What the exercise asks:
Reproduce the entire listing below exactly.

╭─ Supplied information

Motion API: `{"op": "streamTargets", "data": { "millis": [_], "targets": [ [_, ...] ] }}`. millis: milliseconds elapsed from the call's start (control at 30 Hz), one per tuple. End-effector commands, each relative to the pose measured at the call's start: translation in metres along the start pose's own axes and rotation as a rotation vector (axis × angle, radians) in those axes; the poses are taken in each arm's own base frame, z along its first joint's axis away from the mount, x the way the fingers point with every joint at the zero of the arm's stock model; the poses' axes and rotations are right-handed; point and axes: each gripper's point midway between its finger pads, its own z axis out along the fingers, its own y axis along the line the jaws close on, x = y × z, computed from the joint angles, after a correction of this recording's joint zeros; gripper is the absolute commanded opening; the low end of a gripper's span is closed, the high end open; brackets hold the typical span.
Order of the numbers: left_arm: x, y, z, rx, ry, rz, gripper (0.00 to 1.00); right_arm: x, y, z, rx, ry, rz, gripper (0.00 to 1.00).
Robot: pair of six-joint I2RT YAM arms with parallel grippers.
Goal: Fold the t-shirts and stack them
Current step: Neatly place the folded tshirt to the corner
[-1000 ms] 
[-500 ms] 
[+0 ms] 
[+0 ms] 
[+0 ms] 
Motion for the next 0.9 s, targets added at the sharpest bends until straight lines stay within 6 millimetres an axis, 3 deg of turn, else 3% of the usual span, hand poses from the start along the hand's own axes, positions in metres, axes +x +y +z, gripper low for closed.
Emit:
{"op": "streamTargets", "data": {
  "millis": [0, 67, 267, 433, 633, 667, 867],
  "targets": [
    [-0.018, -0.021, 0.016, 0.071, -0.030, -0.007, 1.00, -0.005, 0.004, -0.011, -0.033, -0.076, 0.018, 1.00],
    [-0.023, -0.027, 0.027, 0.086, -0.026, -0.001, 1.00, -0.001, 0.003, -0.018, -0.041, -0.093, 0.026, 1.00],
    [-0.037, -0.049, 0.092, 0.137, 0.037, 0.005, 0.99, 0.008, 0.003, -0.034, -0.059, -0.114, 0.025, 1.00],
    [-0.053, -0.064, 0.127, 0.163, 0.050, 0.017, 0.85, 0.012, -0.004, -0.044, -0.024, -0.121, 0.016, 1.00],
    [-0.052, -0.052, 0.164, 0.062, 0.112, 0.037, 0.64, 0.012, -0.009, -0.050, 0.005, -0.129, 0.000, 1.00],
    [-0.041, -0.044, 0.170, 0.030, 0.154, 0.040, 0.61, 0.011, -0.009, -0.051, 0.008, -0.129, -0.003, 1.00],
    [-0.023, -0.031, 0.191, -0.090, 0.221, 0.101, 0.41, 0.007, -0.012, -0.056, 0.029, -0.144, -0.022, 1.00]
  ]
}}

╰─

Answer area:
Motion API: `{"op": "streamTargets", "data": { "millis": [_], "targets": [ [_, ...] ] }}`. millis: milliseconds elapsed from the call's start (control at 30 Hz), one per tuple. End-effector commands, each relative to the pose measured at the call's start: translation in metres along the start pose's own axes and rotation as a rotation vector (axis × angle, radians) in those axes; the poses are taken in each arm's own base frame, z along its first joint's axis away from the mount, x the way the fingers point with every joint at the zero of the arm's stock model; the poses' axes and rotations are right-handed; point and axes: each gripper's point midway between its finger pads, its own z axis out along the fingers, its own y axis along the line the jaws close on, x = y × z, computed from the joint angles, after a correction of this recording's joint zeros; gripper is the absolute commanded opening; the low end of a gripper's span is closed, the high end open; brackets hold the typical span.
Order of the numbers: left_arm: x, y, z, rx, ry, rz, gripper (0.00 to 1.00); right_arm: x, y, z, rx, ry, rz, gripper (0.00 to 1.00).
Robot: pair of six-joint I2RT YAM arms with parallel grippers.
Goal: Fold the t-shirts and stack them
Current step: Neatly place the folded tshirt to the corner
[-1000 ms] 
[-500 ms] 
[+0 ms] 
[+0 ms] 
[+0 ms] 
Motion for the next 0.9 s, targets added at the sharpest bends until straight lines stay within 6 millimetres an axis, 3 deg of turn, else 3% of the usual span, hand poses from the start along the hand's own axes, positions in metres, axes +x +y +z, gripper low for closed.
Emit:
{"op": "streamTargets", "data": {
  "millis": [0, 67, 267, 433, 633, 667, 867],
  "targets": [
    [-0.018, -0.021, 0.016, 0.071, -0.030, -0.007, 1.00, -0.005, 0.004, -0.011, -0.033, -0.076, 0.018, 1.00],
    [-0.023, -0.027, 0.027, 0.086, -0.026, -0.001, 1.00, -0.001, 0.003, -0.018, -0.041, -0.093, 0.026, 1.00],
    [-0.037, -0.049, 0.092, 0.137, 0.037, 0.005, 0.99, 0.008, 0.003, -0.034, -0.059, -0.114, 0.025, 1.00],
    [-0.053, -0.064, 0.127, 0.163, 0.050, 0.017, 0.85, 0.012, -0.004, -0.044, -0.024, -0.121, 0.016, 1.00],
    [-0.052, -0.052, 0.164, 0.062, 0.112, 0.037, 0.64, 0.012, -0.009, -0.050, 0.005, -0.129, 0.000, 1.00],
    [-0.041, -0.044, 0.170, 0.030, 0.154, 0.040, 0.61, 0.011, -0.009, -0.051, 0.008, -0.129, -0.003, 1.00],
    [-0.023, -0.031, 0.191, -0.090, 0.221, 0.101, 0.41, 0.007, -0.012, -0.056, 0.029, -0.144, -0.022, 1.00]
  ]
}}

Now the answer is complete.